**Your goal:** For this exercise, output exactly the lines from the opening line of the listing through the line with "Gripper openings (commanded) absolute", skipping pictures.

══ Input for this task

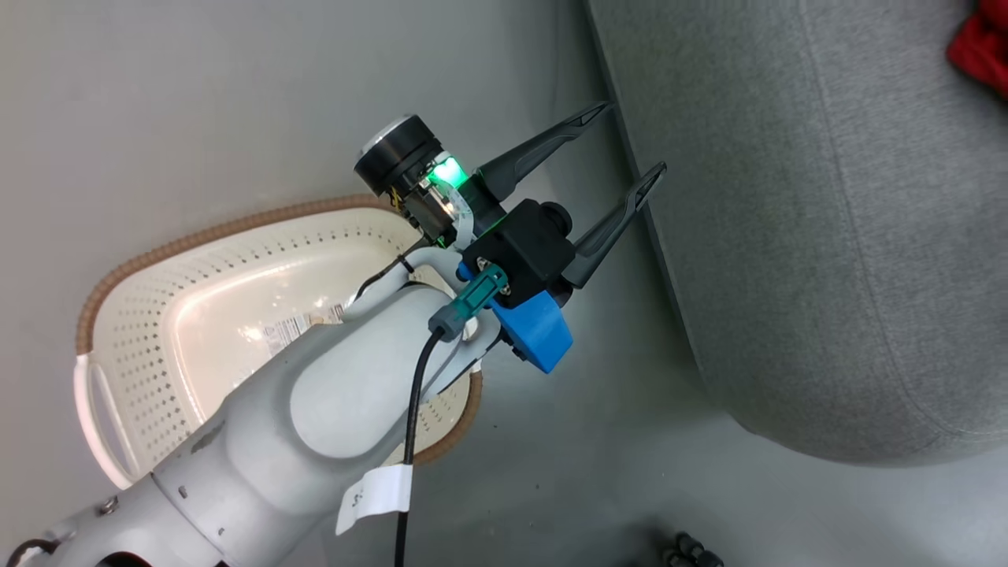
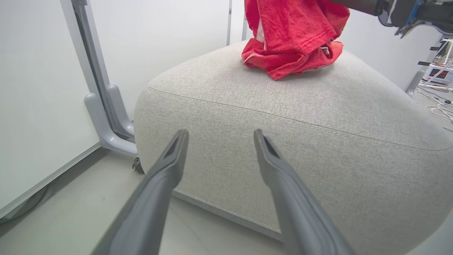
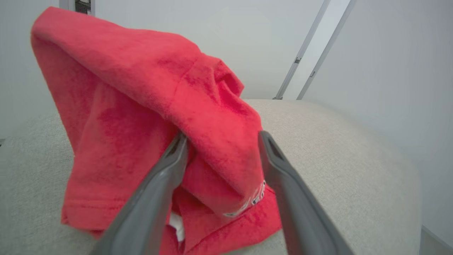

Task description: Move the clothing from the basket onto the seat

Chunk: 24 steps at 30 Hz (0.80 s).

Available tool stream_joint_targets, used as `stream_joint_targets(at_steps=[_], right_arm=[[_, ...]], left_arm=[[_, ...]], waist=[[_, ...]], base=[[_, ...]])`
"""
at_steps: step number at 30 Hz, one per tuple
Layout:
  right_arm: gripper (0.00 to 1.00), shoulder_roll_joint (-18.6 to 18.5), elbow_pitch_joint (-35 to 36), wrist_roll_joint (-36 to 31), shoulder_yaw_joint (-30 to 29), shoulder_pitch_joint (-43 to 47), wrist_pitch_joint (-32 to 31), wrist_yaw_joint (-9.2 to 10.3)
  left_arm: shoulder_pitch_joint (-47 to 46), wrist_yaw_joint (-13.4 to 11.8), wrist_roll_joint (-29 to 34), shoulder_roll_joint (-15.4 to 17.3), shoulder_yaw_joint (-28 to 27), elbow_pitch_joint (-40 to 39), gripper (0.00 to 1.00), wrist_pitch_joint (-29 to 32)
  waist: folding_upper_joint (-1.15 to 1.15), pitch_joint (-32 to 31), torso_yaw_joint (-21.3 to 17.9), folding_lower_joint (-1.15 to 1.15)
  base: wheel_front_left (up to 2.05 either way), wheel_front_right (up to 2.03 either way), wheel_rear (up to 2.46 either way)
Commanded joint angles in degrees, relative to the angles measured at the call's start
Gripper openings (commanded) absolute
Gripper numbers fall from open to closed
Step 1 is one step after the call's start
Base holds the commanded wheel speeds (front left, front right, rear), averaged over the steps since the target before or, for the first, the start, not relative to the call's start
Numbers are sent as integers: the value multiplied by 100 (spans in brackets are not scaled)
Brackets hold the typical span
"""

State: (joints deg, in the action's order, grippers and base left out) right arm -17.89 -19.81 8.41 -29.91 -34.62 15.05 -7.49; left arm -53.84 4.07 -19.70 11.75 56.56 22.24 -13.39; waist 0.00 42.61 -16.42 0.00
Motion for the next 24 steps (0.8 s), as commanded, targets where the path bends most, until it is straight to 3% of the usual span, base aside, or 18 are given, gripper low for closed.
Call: stream_joint_targets(at_steps=[1,10,24], right_arm=[[100,66,141,30,57,274,19,-1],[100,258,789,-116,534,1110,19,-1],[100,429,1257,-29,1566,1583,20,-1]], left_arm=[[86,-20,-43,-37,-18,56,100,-68],[530,-140,-211,-176,-290,163,100,-184],[1780,-374,-45,-199,-1711,-576,100,-188]], waist=[[0,-257,21,0],[0,-1080,243,0],[0,-2235,814,0]], base=[[0,0,0],[0,0,0],[0,0,0]])
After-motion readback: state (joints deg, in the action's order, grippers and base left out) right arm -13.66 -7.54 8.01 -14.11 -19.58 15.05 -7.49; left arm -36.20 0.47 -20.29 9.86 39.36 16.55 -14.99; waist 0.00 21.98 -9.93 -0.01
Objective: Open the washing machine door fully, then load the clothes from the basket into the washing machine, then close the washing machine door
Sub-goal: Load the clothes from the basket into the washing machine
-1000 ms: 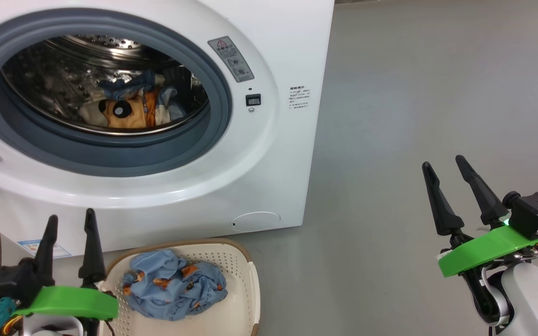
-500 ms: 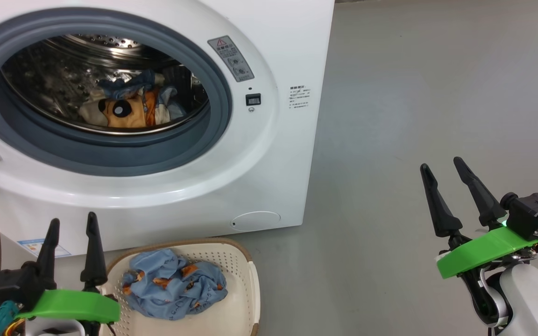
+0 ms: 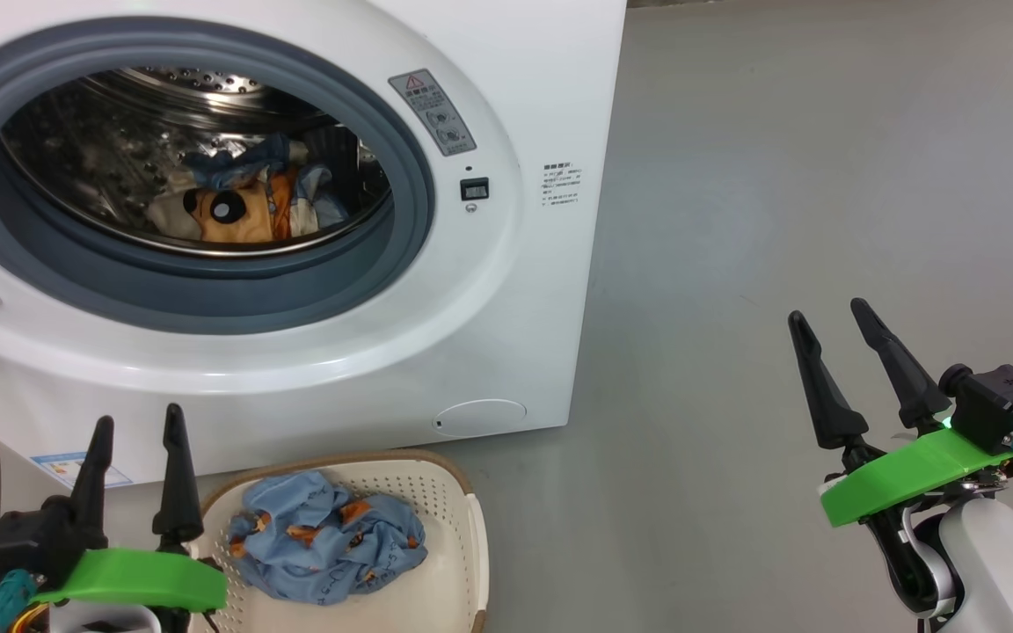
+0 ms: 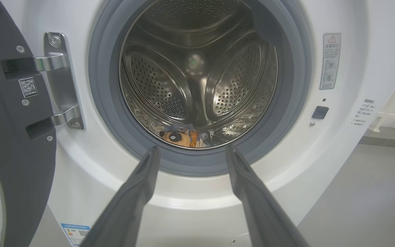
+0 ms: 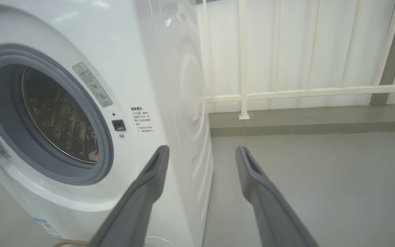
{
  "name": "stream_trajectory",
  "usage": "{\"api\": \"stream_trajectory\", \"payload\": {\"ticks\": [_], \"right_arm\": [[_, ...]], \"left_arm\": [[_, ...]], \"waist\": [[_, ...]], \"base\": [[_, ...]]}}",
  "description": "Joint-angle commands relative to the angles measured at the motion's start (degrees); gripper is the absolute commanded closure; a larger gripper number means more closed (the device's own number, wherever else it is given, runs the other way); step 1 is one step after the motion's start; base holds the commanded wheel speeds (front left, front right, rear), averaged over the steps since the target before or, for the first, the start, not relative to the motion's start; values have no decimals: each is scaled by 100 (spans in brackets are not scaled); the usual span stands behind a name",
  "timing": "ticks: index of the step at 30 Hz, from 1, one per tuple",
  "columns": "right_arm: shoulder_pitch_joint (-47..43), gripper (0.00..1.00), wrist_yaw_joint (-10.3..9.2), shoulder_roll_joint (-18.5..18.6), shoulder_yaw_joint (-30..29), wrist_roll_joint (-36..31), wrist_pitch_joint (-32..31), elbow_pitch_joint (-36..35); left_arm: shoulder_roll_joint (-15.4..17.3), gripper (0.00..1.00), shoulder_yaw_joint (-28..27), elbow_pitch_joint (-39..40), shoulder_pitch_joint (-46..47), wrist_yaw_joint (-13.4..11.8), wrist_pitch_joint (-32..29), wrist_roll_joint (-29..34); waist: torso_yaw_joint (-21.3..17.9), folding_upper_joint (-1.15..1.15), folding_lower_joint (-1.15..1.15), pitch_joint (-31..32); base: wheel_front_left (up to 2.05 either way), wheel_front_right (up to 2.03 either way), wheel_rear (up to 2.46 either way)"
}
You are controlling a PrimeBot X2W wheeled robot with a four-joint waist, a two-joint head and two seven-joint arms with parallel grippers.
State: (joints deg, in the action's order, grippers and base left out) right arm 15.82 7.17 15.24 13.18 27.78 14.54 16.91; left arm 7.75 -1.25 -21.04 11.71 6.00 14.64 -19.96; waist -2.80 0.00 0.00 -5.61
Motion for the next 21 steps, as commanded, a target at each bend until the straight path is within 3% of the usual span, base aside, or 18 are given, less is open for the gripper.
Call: {"api": "stream_trajectory", "payload": {"ticks": [1,12,21], "right_arm": [[-26,0,32,97,114,34,46,-118],[-7,0,32,96,139,42,46,-113],[68,0,32,49,155,52,46,-124]], "left_arm": [[93,0,-220,78,97,22,36,76],[52,0,-250,-60,122,82,36,120],[81,0,-90,-659,261,111,-41,1]], "waist": [[0,0,0,-2],[0,0,0,-77],[-4,0,0,-367]], "base": [[0,0,0],[0,0,0],[0,0,0]]}}
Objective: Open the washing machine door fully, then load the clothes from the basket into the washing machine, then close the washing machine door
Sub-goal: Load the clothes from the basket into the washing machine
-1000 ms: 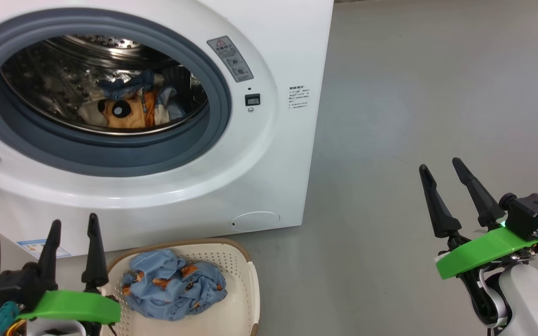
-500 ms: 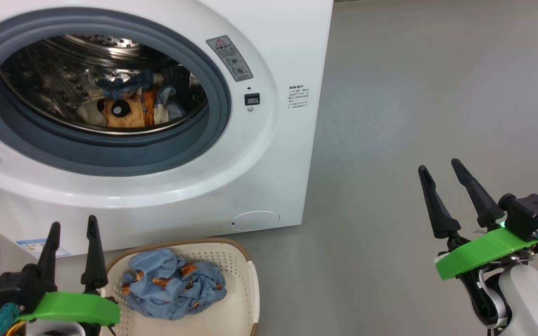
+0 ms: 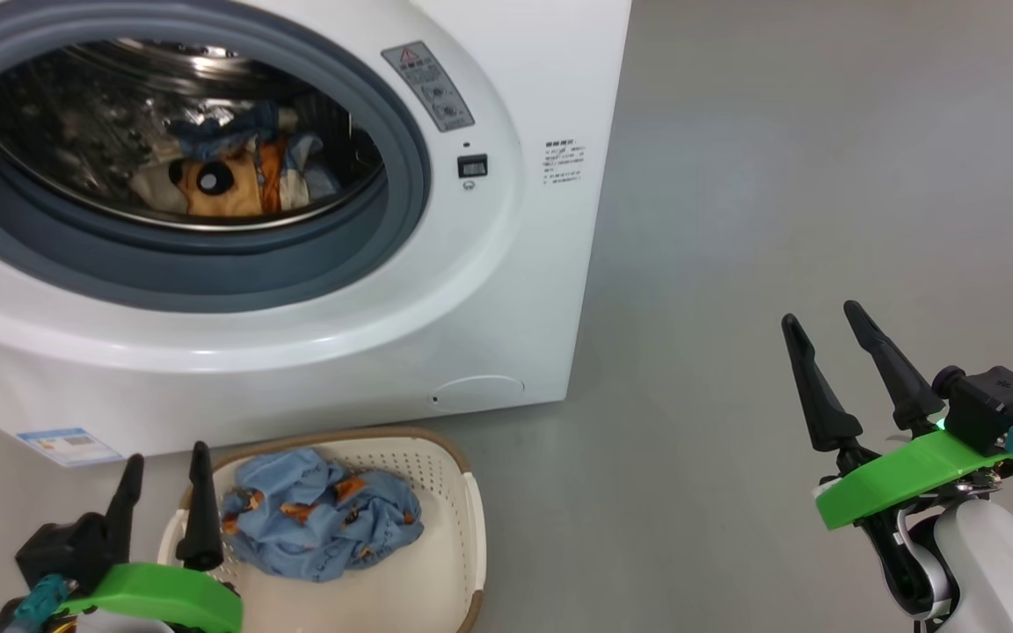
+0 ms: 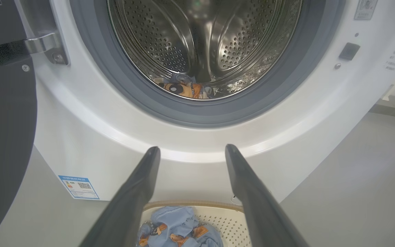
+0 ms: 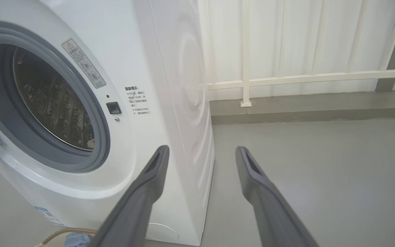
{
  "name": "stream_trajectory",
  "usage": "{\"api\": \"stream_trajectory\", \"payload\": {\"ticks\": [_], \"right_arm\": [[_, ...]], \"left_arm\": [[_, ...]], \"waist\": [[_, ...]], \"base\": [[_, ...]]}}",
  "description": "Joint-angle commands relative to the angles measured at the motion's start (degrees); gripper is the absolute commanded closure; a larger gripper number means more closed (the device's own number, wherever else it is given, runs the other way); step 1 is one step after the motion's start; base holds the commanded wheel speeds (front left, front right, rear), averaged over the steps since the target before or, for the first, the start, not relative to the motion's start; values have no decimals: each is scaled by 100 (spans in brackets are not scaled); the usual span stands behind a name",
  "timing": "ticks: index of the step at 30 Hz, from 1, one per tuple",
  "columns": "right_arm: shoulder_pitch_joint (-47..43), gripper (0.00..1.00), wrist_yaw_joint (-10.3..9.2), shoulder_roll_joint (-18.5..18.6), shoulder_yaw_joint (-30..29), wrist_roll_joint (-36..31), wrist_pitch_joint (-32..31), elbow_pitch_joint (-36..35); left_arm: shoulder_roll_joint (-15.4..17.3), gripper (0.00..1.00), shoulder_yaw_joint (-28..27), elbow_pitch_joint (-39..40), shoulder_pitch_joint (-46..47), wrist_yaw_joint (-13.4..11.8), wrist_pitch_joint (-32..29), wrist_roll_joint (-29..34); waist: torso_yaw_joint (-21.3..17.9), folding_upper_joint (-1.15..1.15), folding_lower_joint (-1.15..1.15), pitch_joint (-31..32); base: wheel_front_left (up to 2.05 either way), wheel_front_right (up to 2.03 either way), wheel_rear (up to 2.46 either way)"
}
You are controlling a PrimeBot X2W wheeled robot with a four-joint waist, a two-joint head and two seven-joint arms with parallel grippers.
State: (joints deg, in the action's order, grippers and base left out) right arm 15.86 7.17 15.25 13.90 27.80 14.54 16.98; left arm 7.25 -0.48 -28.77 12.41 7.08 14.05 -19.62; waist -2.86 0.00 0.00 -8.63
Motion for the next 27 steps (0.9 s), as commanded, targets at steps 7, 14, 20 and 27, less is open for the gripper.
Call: {"api": "stream_trajectory", "payload": {"ticks": [7,14,20,27], "right_arm": [[206,0,32,6,64,23,46,-190],[384,0,32,-31,43,-18,46,-252],[564,0,32,-45,48,-55,46,-314],[768,0,32,-60,68,-99,46,-386]], "left_arm": [[207,0,30,-627,502,28,-14,-220],[275,0,380,-1415,949,38,12,-453],[354,0,885,-2031,1345,39,-7,-742],[452,0,1375,-2688,1799,40,-111,-1175]], "waist": [[-25,0,0,-452],[-75,0,0,-902],[-119,0,0,-1303],[-198,0,0,-1739]], "base": [[0,0,0],[0,0,0],[0,0,0],[0,0,0]]}}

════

**Expected answer:**
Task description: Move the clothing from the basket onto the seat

Chunk: 24 steps at 30 Hz (0.80 s).

Available tool stream_joint_targets, used as `stream_joint_targets(at_steps=[_], right_arm=[[_, ...]], left_arm=[[_, ...]], waist=[[_, ...]], base=[[_, ...]])`
"""
at_steps: step number at 30 Hz, one per tuple
Layout:
  right_arm: gripper (0.00 to 1.00), shoulder_roll_joint (-18.6 to 18.5), elbow_pitch_joint (-35 to 36), wrist_roll_joint (-36 to 31), shoulder_yaw_joint (-30 to 29), shoulder_pitch_joint (-43 to 47), wrist_pitch_joint (-32 to 31), wrist_yaw_joint (-9.2 to 10.3)
  left_arm: shoulder_pitch_joint (-47 to 46), wrist_yaw_joint (-13.4 to 11.8), wrist_roll_joint (-29 to 34), shoulder_roll_joint (-15.4 to 17.3), shoulder_yaw_joint (-28 to 27), elbow_pitch_joint (-40 to 39), gripper (0.00 to 1.00), wrist_pitch_joint (-29 to 32)
  waist: folding_upper_joint (-1.15 to 1.15), pitch_joint (-32 to 31), torso_yaw_joint (-21.3 to 17.9), folding_lower_joint (-1.15 to 1.15)
  base: wheel_front_left (up to 2.05 either way), wheel_front_right (up to 2.03 either way), wheel_rear (up to 2.46 either way)
Commanded joint angles in degrees, relative to the angles measured at the call's start
Gripper openings (commanded) absolute

No further response is needed.